Web Publications

1. Introduction§

1.1 Background§

This section is non-normative.

For millenia now, the written word has been the primary means of encoding and sharing ideas and information. The publication as a bounded edition, made public, has been used to carry intellectual and artistic works of innumerable form: novels, plays, poetry, journals, magazines, newspapers, articles, laws, treatises, pamphlets, atlases, comics, manga, notebooks, memos, manuals, and albums of all sorts.

More recently, with the advent of the information age, print has been ceding ground to digital, and the Web has become a major forum for the public dissemination of ideas. But the Web is unbounded: information and resources are only loosely connected through hyperlinks. While this model has helped the Web thrive in many areas, it has proven problematic for traditional information publishing—users often cannot access works in their entirety, especially when offline, and have not been able to easily access, compile and download content for curation and personal use. That, in turn, has fed the continuing development of non-Web document formats to redress these problems, and made it necessary to create both Web-ready content and alternative offline renditions to ensure publications are fully available.
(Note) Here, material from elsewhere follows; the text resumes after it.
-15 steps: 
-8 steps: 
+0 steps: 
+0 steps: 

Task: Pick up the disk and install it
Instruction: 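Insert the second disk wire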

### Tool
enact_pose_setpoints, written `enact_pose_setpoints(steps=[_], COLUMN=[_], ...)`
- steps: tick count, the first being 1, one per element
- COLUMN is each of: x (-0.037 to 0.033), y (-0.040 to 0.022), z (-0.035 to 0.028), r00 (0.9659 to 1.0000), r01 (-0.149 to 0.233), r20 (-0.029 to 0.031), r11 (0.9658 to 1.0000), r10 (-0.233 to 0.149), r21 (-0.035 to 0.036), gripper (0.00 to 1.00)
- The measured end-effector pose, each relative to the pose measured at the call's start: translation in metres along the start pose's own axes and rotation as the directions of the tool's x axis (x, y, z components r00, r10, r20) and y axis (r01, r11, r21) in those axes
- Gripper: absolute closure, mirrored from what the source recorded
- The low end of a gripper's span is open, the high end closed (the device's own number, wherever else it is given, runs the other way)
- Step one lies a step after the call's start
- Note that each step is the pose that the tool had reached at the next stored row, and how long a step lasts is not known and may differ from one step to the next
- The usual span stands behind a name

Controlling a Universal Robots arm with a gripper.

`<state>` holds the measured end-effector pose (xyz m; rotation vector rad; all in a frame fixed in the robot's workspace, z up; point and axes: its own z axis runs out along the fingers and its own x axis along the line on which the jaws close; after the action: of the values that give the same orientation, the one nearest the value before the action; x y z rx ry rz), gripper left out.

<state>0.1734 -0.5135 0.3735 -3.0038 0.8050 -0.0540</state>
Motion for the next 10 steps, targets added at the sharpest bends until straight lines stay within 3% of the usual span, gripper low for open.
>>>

This specification aims to reduce these barriers and reinvigorate publishing by combining the best aspects of both models—the persistent availability and portability of bounded publications with the pervasive accessibility, addressability, and interconnectedness of the Open Web Platform.

1.2 Scope§

This section is non-normative.

This specification only defines requirements for the production and rendering of valid Web Publications. As much as possible, it leverages existing Open Web Platform technologies to achieve its goal—that being to allow for a measure of boundedness on the Web without changing the way that the Web itself operates.

Moreover, the specification is designed to adapt automatically to updates to Open Web Platform technologies in order to ensure that Web Publications continue to interoperate seamlessly as the Web evolves (e.g., by referencing the latest published versions instead of specific versions).

Further, this specification does not attempt to constrain the nature of a Web Publication: any type of work that can be represented on the Web constitutes a potential Web Publication.

1.3 Terminology§

Wherever appropriate, this document relies on terminology defined by the note on "Publishing and Linking on the Web" [publishing-linking], including, in particular, user, user agent, browser, and address.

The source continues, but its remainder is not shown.